Work instruction =
Find the line containing "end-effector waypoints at" in the material below; copy that line and all following lines exactly.

:: Collected data

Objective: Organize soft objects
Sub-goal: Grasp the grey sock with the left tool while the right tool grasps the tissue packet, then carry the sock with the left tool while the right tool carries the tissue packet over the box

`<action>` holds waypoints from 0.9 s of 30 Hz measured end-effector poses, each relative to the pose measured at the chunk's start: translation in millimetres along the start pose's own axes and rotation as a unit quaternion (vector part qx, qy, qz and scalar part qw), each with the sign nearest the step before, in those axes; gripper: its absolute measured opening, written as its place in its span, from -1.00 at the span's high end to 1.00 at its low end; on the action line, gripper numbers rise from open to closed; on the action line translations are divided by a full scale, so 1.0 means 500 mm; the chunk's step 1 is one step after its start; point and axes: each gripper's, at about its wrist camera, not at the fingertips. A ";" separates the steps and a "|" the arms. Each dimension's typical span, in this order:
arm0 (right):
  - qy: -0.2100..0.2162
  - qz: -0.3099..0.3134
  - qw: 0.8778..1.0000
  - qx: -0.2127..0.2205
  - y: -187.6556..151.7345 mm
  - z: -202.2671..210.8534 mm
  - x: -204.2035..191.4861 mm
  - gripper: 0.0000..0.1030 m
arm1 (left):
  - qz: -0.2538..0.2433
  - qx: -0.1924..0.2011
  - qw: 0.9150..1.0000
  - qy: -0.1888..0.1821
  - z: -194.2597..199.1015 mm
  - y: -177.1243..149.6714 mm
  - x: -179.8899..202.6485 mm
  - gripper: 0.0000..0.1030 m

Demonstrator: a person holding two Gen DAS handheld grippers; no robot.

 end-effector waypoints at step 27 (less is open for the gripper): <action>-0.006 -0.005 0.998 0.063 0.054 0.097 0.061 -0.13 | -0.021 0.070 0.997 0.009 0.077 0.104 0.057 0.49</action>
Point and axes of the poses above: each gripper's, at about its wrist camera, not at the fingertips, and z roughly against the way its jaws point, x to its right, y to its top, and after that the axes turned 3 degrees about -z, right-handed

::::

Response to the task =
 end-effector waypoints at step 27 (less is open for the gripper): <action>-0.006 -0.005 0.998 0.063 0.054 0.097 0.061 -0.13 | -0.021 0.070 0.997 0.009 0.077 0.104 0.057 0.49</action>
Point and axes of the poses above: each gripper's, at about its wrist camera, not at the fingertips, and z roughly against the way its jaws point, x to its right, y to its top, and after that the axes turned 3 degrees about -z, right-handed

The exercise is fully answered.